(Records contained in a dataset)
──────────

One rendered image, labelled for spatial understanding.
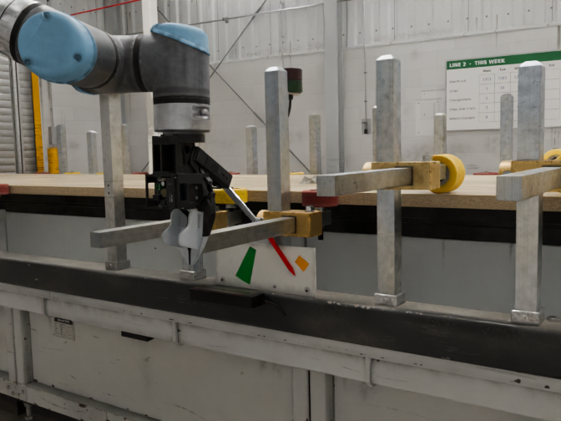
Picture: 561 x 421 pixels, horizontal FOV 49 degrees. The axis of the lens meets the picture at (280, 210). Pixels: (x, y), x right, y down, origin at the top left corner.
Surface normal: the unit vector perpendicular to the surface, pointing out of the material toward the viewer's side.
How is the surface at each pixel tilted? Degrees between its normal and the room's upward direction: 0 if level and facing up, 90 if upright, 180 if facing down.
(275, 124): 90
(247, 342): 90
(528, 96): 90
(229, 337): 90
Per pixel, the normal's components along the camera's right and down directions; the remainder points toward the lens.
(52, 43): -0.06, 0.14
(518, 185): -0.55, 0.10
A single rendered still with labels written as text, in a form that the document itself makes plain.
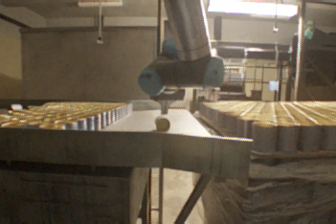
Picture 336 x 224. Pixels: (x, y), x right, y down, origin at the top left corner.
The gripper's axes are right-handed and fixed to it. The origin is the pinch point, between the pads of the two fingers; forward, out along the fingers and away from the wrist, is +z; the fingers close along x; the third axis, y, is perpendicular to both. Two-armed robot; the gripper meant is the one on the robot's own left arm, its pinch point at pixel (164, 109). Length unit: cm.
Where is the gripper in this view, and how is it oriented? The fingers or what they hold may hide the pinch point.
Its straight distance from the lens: 76.5
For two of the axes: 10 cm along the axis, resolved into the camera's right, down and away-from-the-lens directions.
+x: 9.9, 0.1, 1.3
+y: 0.8, 7.8, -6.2
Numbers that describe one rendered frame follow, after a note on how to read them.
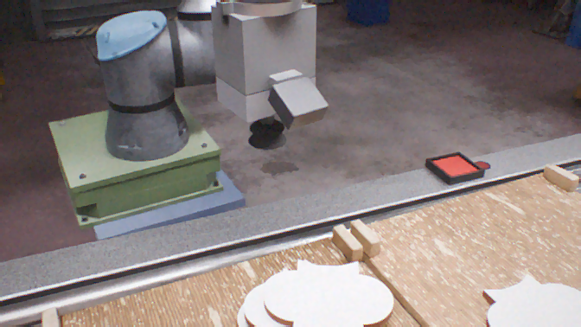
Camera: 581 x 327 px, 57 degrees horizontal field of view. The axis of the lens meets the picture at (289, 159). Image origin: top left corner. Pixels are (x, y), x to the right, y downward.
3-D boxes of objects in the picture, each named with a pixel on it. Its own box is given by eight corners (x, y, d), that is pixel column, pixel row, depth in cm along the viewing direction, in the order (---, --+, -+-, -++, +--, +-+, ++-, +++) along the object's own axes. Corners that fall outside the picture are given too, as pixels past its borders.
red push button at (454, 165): (430, 167, 101) (431, 161, 101) (456, 161, 103) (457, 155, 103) (450, 182, 96) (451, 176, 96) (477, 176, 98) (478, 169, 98)
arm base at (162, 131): (96, 135, 103) (86, 87, 97) (169, 115, 110) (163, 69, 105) (123, 170, 92) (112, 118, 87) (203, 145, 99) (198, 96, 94)
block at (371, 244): (347, 235, 80) (348, 220, 79) (358, 232, 81) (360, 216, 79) (369, 259, 75) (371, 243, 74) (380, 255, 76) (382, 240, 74)
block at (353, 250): (331, 240, 79) (331, 226, 77) (341, 237, 79) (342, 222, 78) (352, 265, 74) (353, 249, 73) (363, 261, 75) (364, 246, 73)
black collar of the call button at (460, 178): (424, 166, 102) (425, 158, 101) (457, 158, 104) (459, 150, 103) (449, 186, 96) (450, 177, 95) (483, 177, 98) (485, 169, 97)
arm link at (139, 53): (105, 83, 99) (91, 9, 92) (179, 74, 102) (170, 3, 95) (105, 111, 89) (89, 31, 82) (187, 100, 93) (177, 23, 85)
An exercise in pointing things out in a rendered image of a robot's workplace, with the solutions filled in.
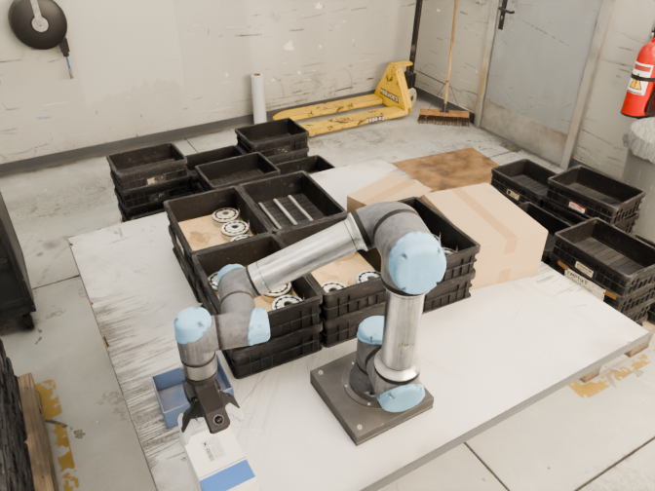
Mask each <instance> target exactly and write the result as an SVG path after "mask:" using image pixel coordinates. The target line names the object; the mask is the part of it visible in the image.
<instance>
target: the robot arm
mask: <svg viewBox="0 0 655 491"><path fill-rule="evenodd" d="M374 247H376V248H377V250H378V251H379V253H380V255H381V275H380V280H381V283H382V285H383V286H384V287H385V288H386V300H385V312H384V316H373V317H369V318H367V319H365V320H363V321H362V322H361V323H360V325H359V328H358V332H357V337H358V341H357V359H356V361H355V362H354V364H353V366H352V368H351V370H350V375H349V383H350V386H351V388H352V390H353V391H354V392H355V394H357V395H358V396H359V397H361V398H364V399H366V400H370V401H379V403H380V405H381V407H382V408H383V409H384V410H386V411H389V412H400V411H405V410H408V409H409V408H411V407H413V406H415V405H416V404H418V403H419V402H420V401H421V400H422V399H423V397H424V396H425V391H424V386H423V385H422V384H421V382H420V378H419V376H420V369H421V360H420V357H419V356H418V355H417V354H416V352H417V345H418V338H419V331H420V324H421V318H422V311H423V304H424V297H425V294H426V293H428V292H429V291H430V290H431V289H432V288H434V287H435V286H436V282H440V281H441V279H442V278H443V275H444V272H445V267H446V261H445V256H444V253H443V250H442V247H441V245H440V244H439V242H438V241H437V240H436V239H435V238H434V237H433V235H432V234H431V232H430V231H429V229H428V228H427V226H426V225H425V224H424V222H423V221H422V219H421V217H420V216H419V214H418V213H417V212H416V210H415V209H414V208H412V207H410V206H408V205H406V204H404V203H400V202H380V203H375V204H371V205H368V206H365V207H362V208H358V209H356V210H354V211H352V212H350V213H349V214H348V217H347V218H346V219H345V220H343V221H341V222H339V223H337V224H335V225H333V226H331V227H328V228H326V229H325V230H323V231H321V232H319V233H317V234H315V235H313V236H310V237H308V238H306V239H304V240H302V241H300V242H298V243H296V244H294V245H290V246H288V247H286V248H284V249H282V250H280V251H278V252H275V253H273V254H271V255H269V256H267V257H265V258H263V259H261V260H259V261H256V262H254V263H252V264H250V265H249V266H247V267H244V266H242V265H239V264H234V265H231V264H230V265H227V266H225V267H223V268H222V269H221V270H220V271H219V273H218V275H217V292H218V294H219V301H220V307H221V314H220V315H214V316H210V314H209V312H208V311H207V310H206V309H204V308H197V307H190V308H186V309H184V310H182V311H181V312H179V313H178V314H177V315H176V317H175V319H174V322H173V327H174V338H175V341H176V343H177V347H178V352H179V357H180V361H181V363H182V364H181V365H180V366H179V369H182V370H183V374H184V377H185V380H182V385H183V390H184V394H185V397H186V399H187V401H188V402H189V404H190V407H189V408H188V409H186V410H185V412H184V414H182V413H180V414H179V416H178V419H177V421H178V425H179V429H180V434H179V441H180V444H181V446H182V447H183V446H185V445H186V444H188V441H189V438H190V437H191V436H192V432H193V431H194V430H195V429H196V428H197V427H198V425H199V422H198V420H197V418H196V416H197V417H199V418H202V417H204V418H205V421H206V424H207V426H208V429H209V432H210V433H211V434H217V433H219V432H222V431H224V430H226V429H228V427H229V426H230V423H231V422H230V419H229V416H228V414H232V415H233V417H234V418H237V419H238V420H239V421H243V420H244V414H243V412H242V410H241V408H240V406H239V404H238V402H237V400H236V399H235V398H234V397H233V396H232V395H231V394H229V393H225V392H223V391H221V390H220V385H219V384H218V382H217V380H216V378H215V377H216V375H217V359H216V353H215V352H216V351H221V350H227V349H232V348H238V347H244V346H248V345H250V346H252V345H253V344H258V343H262V342H266V341H268V340H269V338H270V326H269V320H268V316H267V312H266V310H265V309H264V308H255V304H254V298H256V297H258V296H261V295H262V294H265V293H267V292H269V291H271V290H273V289H275V288H277V287H280V286H282V285H284V284H286V283H289V282H291V281H294V280H296V279H298V278H300V277H302V276H304V275H306V274H309V273H311V272H313V271H315V270H317V269H319V268H321V267H324V266H326V265H327V264H329V263H331V262H333V261H335V260H338V259H340V258H342V257H344V256H346V255H348V254H350V253H353V252H355V251H357V250H359V249H363V250H366V251H368V250H370V249H372V248H374ZM186 382H187V384H185V383H186Z"/></svg>
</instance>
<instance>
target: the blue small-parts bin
mask: <svg viewBox="0 0 655 491"><path fill-rule="evenodd" d="M216 359H217V375H216V377H215V378H216V380H217V382H218V384H219V385H220V390H221V391H223V392H225V393H229V394H231V395H232V396H233V397H235V396H234V389H233V386H232V384H231V382H230V380H229V377H228V375H227V373H226V371H225V369H224V367H223V365H222V363H221V361H220V359H219V357H218V355H216ZM151 380H152V384H153V388H154V392H155V395H156V398H157V400H158V403H159V406H160V409H161V412H162V415H163V418H164V421H165V424H166V427H167V430H168V429H171V428H174V427H176V426H178V421H177V419H178V416H179V414H180V413H182V414H184V412H185V410H186V409H188V408H189V407H190V404H189V402H188V401H187V399H186V397H185V394H184V390H183V385H182V380H185V377H184V374H183V370H182V369H179V367H177V368H174V369H171V370H168V371H165V372H162V373H159V374H156V375H153V376H151Z"/></svg>
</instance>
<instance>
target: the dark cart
mask: <svg viewBox="0 0 655 491"><path fill-rule="evenodd" d="M35 311H36V307H35V303H34V298H33V294H32V290H31V285H30V281H29V277H28V273H27V269H26V265H25V260H24V256H23V252H22V249H21V246H20V244H19V239H18V236H17V234H16V231H15V228H14V226H13V223H12V220H11V217H10V215H9V213H8V210H7V207H6V205H5V202H4V199H3V196H2V194H1V191H0V321H5V320H8V319H12V318H15V317H18V316H22V320H23V321H24V323H25V324H26V326H27V328H30V327H33V326H34V324H33V319H32V316H31V315H30V313H31V312H35Z"/></svg>
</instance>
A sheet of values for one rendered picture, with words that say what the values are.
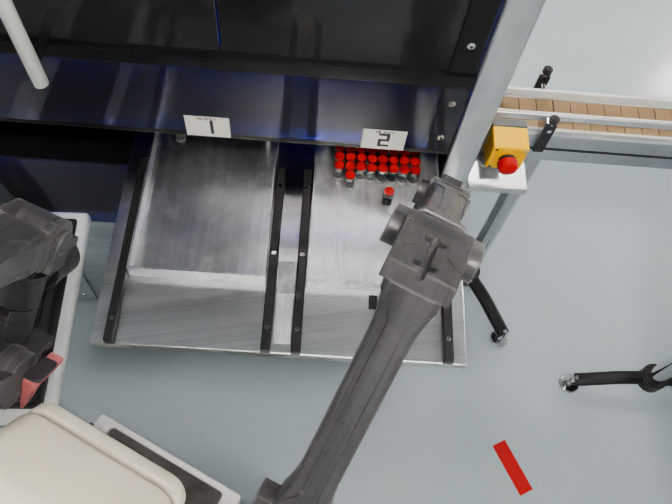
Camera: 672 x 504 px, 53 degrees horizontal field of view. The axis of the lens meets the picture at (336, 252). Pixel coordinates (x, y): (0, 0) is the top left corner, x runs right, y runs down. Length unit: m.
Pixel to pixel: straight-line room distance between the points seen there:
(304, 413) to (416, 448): 0.36
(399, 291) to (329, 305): 0.65
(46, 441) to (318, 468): 0.29
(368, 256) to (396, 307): 0.69
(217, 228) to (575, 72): 2.01
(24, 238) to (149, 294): 0.55
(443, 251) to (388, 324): 0.09
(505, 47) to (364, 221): 0.46
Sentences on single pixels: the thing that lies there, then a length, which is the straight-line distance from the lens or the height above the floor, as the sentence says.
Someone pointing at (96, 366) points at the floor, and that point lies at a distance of 2.26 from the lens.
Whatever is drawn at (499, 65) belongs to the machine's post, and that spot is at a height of 1.24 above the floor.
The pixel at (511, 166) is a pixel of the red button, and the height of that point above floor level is 1.01.
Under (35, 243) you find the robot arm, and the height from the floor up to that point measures 1.40.
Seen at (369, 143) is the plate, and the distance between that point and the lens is 1.35.
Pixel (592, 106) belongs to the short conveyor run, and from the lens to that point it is 1.65.
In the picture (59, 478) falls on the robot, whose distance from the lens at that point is 0.77.
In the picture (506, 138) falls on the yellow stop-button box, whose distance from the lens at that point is 1.39.
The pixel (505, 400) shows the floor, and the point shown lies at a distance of 2.26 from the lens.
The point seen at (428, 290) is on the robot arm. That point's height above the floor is 1.49.
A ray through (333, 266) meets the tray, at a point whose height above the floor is 0.88.
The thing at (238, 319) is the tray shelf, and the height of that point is 0.88.
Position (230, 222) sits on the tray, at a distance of 1.39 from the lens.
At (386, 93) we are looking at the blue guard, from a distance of 1.23.
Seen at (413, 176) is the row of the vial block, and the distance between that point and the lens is 1.43.
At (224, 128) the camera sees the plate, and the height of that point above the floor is 1.02.
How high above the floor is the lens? 2.09
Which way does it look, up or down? 63 degrees down
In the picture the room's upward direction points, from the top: 9 degrees clockwise
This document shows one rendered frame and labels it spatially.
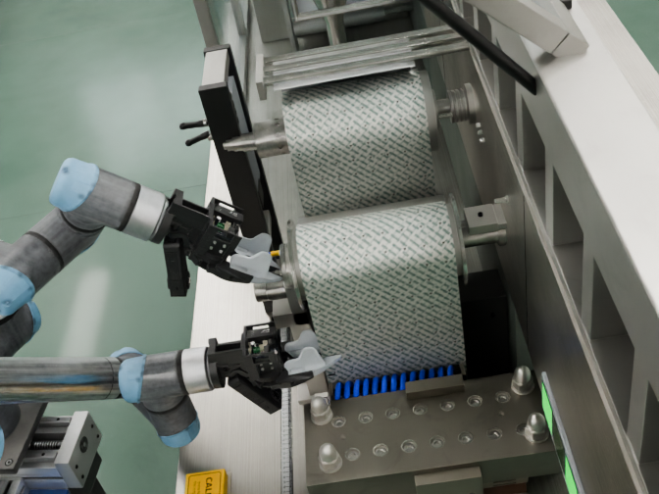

──────────

What is required: Could you reproduce exactly the lines of the entries above, from the one with "Pixel to pixel: straight-line" through the one with "In the picture the", and nothing else?

Answer to this task:
Pixel to pixel: straight-line room distance between the points seen there:
(304, 413) to (416, 448): 0.36
(399, 291) to (329, 305): 0.65
(46, 441) to (318, 468): 0.29
(368, 256) to (396, 307): 0.69
(217, 228) to (575, 72): 2.01
(24, 238) to (149, 294): 0.55
(443, 251) to (388, 324): 0.09
(505, 47) to (364, 221): 0.46
Sentences on single pixels: the thing that lies there, then a length, which is the straight-line distance from the lens or the height above the floor, as the sentence says.
Someone pointing at (96, 366) points at the floor, and that point lies at a distance of 2.26 from the lens.
Whatever is drawn at (499, 65) belongs to the machine's post, and that spot is at a height of 1.24 above the floor.
The pixel at (511, 166) is a pixel of the red button, and the height of that point above floor level is 1.01.
Under (35, 243) you find the robot arm, and the height from the floor up to that point measures 1.40.
Seen at (369, 143) is the plate, and the distance between that point and the lens is 1.35.
Pixel (592, 106) belongs to the short conveyor run, and from the lens to that point it is 1.65.
In the picture (59, 478) falls on the robot, whose distance from the lens at that point is 0.77.
In the picture (506, 138) falls on the yellow stop-button box, whose distance from the lens at that point is 1.39.
The pixel (505, 400) shows the floor, and the point shown lies at a distance of 2.26 from the lens.
The point seen at (428, 290) is on the robot arm. That point's height above the floor is 1.49.
A ray through (333, 266) meets the tray, at a point whose height above the floor is 0.88.
The thing at (238, 319) is the tray shelf, and the height of that point is 0.88.
Position (230, 222) sits on the tray, at a distance of 1.39 from the lens.
At (386, 93) we are looking at the blue guard, from a distance of 1.23.
Seen at (413, 176) is the row of the vial block, and the distance between that point and the lens is 1.43.
At (224, 128) the camera sees the plate, and the height of that point above the floor is 1.02.
How high above the floor is the lens? 2.09
Which way does it look, up or down? 63 degrees down
In the picture the room's upward direction points, from the top: 9 degrees clockwise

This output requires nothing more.